Glucose uptake and oxidation studies

Glucose uptake was assessed as previously described (23, 24). Briefly, osteoblast cultures were incubated in MEM (1-g/L glucose)/0.1% BSA at 37°C for 2 hours. The cells were then washed with Krebs-Ringers-HEPES buffer (25mM HEPES-NaOH [pH 7.4], 120mM NaCl, 5mM KCl, 1.2mM MgSO4, 1.3mM CaCl2, and 1.3mM KH2PO4) containing no glucose and incubated for an additional 2 hours. Insulin (10nM–100nM; Sigma-Aldrich) was added for 15 minutes before incubating cells in KRH containing 2-deoxy-D-[3H]-glucose for 5 minutes. An additional group was treated with cytochalasin B (10μM) to assess nonspecific uptake. Uptake of 3H-glucose was detected using a Beckman scintillation counter and normalized to protein content.

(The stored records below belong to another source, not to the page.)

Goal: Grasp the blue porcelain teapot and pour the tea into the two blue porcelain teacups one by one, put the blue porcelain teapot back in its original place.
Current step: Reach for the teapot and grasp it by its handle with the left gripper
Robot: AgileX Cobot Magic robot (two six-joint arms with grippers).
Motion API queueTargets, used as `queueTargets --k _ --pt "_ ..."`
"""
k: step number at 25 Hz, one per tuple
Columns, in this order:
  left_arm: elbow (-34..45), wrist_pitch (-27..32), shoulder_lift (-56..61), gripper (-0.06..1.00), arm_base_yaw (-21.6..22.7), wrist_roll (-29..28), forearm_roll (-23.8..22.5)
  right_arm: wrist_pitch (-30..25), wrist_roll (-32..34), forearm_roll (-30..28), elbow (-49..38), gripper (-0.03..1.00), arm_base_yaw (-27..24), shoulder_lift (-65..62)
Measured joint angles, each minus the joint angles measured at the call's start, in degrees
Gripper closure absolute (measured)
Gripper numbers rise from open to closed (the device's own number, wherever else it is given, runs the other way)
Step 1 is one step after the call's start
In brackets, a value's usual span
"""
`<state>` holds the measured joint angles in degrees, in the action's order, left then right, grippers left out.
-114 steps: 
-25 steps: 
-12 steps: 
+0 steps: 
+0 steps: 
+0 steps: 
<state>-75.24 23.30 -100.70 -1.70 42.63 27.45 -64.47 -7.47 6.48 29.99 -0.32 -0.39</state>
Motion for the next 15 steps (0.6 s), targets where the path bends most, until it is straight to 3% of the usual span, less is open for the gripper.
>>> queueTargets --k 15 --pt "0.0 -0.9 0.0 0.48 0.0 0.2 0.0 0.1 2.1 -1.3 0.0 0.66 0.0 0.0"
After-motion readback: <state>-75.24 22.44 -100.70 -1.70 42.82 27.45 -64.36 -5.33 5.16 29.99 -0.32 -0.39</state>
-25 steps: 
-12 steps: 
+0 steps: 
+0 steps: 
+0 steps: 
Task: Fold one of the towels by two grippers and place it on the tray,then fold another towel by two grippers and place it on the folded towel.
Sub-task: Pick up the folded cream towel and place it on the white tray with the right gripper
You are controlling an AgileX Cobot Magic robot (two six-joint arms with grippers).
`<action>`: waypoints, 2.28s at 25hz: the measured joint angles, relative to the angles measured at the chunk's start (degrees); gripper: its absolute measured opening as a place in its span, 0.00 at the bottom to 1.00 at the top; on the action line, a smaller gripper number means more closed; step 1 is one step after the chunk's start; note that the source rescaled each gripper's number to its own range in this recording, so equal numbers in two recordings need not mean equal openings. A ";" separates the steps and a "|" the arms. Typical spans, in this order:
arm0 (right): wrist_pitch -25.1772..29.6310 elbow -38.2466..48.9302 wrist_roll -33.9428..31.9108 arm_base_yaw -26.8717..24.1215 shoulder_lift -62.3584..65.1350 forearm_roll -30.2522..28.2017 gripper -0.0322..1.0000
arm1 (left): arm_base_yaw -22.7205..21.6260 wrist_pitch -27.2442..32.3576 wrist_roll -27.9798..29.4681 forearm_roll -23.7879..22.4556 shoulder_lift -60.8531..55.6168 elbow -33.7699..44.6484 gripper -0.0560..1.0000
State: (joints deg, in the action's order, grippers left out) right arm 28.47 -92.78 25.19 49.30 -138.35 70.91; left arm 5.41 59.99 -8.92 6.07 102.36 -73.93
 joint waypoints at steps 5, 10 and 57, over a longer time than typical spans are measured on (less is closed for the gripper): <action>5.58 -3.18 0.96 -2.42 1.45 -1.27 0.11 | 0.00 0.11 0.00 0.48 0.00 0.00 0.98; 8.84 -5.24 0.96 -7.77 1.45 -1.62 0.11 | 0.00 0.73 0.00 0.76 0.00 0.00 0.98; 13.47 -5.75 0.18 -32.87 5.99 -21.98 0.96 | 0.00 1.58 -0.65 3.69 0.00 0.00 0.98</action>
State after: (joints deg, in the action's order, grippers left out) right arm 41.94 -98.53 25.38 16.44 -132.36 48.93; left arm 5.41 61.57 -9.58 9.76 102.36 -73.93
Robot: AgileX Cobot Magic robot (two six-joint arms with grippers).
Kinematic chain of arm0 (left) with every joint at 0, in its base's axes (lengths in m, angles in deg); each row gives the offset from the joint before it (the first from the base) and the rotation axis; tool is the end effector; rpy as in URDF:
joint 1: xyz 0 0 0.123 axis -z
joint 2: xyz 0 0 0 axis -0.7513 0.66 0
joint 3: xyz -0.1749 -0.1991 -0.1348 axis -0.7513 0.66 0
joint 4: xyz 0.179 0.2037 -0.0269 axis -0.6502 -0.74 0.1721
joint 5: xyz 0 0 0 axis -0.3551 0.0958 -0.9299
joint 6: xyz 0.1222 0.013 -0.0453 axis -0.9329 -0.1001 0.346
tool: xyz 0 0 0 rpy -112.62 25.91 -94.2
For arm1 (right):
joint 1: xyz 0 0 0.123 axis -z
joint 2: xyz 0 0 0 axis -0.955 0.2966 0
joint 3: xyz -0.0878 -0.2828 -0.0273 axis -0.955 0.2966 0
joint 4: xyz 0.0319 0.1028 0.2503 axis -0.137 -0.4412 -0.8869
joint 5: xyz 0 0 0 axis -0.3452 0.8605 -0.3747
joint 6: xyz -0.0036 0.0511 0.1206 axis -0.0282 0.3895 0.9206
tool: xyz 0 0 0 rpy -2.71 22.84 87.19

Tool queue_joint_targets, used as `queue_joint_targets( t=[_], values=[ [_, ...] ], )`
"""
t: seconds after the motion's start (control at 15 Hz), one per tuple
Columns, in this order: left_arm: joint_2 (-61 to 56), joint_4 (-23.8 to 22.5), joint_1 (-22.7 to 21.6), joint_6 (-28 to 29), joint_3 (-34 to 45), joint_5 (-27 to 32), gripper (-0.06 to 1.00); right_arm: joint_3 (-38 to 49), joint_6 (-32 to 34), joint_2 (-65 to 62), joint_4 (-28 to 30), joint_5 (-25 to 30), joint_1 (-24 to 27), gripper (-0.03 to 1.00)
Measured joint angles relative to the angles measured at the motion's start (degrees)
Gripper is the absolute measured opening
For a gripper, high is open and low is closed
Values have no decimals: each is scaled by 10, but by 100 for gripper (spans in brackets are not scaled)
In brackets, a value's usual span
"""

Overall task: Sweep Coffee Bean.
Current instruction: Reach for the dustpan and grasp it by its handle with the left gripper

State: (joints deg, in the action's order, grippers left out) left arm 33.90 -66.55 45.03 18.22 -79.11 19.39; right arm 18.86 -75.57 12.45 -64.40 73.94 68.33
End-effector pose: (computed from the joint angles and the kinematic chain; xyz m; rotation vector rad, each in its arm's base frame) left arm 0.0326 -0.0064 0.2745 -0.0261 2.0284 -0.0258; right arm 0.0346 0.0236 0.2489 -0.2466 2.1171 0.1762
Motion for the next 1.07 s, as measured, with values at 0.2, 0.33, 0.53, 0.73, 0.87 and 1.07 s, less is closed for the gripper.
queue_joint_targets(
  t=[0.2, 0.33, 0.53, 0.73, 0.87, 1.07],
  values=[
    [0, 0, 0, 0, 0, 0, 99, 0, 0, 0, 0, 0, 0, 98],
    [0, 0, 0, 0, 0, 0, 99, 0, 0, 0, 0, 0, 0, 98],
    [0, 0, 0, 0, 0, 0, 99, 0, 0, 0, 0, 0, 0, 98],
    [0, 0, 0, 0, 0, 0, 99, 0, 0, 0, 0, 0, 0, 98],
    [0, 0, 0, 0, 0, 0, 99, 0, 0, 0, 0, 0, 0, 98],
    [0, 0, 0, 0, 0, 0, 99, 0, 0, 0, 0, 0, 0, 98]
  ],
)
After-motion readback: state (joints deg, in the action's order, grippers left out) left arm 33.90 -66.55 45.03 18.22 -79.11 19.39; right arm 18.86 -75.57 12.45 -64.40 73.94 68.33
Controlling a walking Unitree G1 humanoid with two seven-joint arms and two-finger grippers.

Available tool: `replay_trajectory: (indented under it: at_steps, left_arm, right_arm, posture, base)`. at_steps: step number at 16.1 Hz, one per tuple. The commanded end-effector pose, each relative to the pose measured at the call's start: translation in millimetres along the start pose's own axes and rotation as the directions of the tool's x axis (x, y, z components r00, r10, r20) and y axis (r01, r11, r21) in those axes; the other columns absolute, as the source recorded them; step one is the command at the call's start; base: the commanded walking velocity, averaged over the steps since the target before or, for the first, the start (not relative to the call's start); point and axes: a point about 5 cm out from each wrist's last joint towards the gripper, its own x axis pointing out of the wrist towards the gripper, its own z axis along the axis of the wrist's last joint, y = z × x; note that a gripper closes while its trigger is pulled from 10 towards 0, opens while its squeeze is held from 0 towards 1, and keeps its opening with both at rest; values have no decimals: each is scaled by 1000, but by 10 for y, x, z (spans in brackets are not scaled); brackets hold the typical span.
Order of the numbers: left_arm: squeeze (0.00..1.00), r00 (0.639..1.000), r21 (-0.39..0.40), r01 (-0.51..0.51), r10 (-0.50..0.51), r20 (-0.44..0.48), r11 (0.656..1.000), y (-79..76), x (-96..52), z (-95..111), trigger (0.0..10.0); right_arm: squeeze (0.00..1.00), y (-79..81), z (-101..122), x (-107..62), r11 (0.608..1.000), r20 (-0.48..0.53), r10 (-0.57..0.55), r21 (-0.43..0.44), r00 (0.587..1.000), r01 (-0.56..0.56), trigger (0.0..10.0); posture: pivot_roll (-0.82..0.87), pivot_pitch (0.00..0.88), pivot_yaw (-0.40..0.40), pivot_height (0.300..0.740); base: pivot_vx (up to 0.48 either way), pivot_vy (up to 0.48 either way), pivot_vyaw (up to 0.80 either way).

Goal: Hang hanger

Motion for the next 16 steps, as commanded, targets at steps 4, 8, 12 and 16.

Fatty acid and glucose oxidation were measured in flasks with stoppers equipped with center wells (25). Cultures were treated with insulin before incubating at 37°C in media containing 0.5mM L-carnitine, 0.2% BSA, and either 14C-oleate (PerkinElmer), 14C-glucose, or 3H-acetate (14). CO2 was captured and counted by the addition of 1N perchloric acid to the reaction mixture and 1M NaOH to the center well containing Whatman filter paper. The acidified reaction mixture was incubated overnight at 4°C and centrifuged at 4000 rpm for 30 minutes before aliquots of the supernatant were counted for 14C-labeled acid soluble metabolites

Computed tomography (CT) imaging and histomorphometry

Male control and transgenic mice were sacrificed at the indicated time to assess bone structure using a SkyScan1172 high-resolution Micro-CT scanner (ìCT, Bruker) in accordance with the recommendations of the American Society for Bone and Mineral Research (26). Bones were scanned at 50 keV and 200 mA using a 0.5-mm aluminum filter with an isotropic voxel size of 10 μm. The resulting 2-dimensional cross-sectional images are shown in gray scale. Trabecular bone parameters were assessed in the distal femur 500 μm proximal to the growth plate and extending for 2 mm (200 CT slices). Cortical bone parameters were assessed at the femoral midshaft and represent an average of 50 CT slices (500 μm).

Metabolic studies

Weekly measurements were performed to assess changes in body mass. At necropsy, tissues were collected and weights were normalized to body mass. Body composition was measured by quantitative nuclear magnetic resonance (Echo MRI). Blood glucose was measured using a OneTouch Ultra hand-held glucose monitor (LifeScan) in random-fed animals or after an overnight fast. Random-fed and fasting serum insulin levels were determined by ELISA (Alpco). Pancreata were fixed and stained, and islet morphometry was assessed as previously described (27). The antiinsulin antibody was obtain from DAKO (A056401, AB_2617169). Frozen sections of gonadal white adipose tissue were stained with hematoxylin and eosin. Indirect calorimetry was conducted in an open-flow indirect calorimeter (Comprehensive Lab Animal Monitoring System; Columbus Instruments). Calorimetry, daily body weight, and daily food intake data were acquired during a 4-day experimental period. Data from the first 3 days were used to confirm acclimation to the calorimetry chamber, and the fourth day was used for analyses. Rates of O2 consumption (VO2) (mL/kg·h) and CO2 production were measured for each chamber every 20 minutes throughout the study. Respiratory exchange ratio (RER) (RER = CO2 production/VO2) was calculated by Oxymax software (v. 4.90) to estimate relative oxidation of carbohydrate (RER = 1.0) vs fat (RER approaching 0.7), not accounting for protein oxidation. EE was calculated as EE = VO2 × (3.815 + [1.232 × RER]) (28) and normalized for subject lean body mass.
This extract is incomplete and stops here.